What is being asked: Lift out, unaltered, the lines of the material below between the line holding "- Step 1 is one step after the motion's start" and the line holding "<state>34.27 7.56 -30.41", counting both.

Data shown:

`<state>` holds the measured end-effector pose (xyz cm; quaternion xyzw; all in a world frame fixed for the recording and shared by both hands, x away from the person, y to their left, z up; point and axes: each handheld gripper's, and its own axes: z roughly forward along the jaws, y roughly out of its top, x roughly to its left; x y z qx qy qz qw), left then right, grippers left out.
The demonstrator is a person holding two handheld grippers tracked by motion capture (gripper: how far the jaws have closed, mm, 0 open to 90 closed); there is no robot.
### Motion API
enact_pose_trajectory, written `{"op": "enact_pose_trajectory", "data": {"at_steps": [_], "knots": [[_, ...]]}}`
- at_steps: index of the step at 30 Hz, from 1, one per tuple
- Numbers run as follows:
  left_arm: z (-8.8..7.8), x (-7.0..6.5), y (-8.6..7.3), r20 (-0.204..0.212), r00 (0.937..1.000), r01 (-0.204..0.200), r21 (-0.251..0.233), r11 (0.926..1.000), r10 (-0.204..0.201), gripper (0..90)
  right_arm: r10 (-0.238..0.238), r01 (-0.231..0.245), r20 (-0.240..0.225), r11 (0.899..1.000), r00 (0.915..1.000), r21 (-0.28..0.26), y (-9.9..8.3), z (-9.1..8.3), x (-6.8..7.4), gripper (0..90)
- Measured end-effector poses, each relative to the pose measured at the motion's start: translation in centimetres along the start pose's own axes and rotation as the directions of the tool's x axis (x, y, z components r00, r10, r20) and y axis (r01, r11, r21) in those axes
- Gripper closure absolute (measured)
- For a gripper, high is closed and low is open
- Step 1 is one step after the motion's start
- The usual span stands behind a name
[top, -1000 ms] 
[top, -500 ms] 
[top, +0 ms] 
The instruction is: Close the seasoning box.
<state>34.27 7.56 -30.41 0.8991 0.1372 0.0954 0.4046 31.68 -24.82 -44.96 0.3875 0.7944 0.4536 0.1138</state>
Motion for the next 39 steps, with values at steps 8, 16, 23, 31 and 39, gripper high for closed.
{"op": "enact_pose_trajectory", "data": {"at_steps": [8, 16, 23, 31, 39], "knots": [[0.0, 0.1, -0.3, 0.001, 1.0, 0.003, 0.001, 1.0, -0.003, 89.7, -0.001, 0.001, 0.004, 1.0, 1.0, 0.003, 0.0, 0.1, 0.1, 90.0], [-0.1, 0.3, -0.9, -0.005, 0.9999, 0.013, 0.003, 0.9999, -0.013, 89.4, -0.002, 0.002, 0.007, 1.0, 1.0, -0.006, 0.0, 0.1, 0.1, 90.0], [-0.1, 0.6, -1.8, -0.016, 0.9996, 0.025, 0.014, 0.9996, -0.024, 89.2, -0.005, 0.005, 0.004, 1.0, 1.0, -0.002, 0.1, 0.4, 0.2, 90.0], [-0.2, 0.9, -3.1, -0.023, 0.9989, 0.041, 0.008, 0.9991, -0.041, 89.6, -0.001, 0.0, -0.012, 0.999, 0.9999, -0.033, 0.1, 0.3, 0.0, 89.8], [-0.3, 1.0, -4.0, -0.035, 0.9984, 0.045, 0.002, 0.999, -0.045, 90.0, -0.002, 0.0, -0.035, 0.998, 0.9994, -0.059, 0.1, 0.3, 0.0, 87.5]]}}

Result below:
- Step 1 is one step after the motion's start
- The usual span stands behind a name
[top, -1000 ms] 
[top, -500 ms] 
[top, +0 ms] 
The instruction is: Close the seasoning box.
<state>34.27 7.56 -30.41 0.8991 0.1372 0.0954 0.4046 31.68 -24.82 -44.96 0.3875 0.7944 0.4536 0.1138</state>

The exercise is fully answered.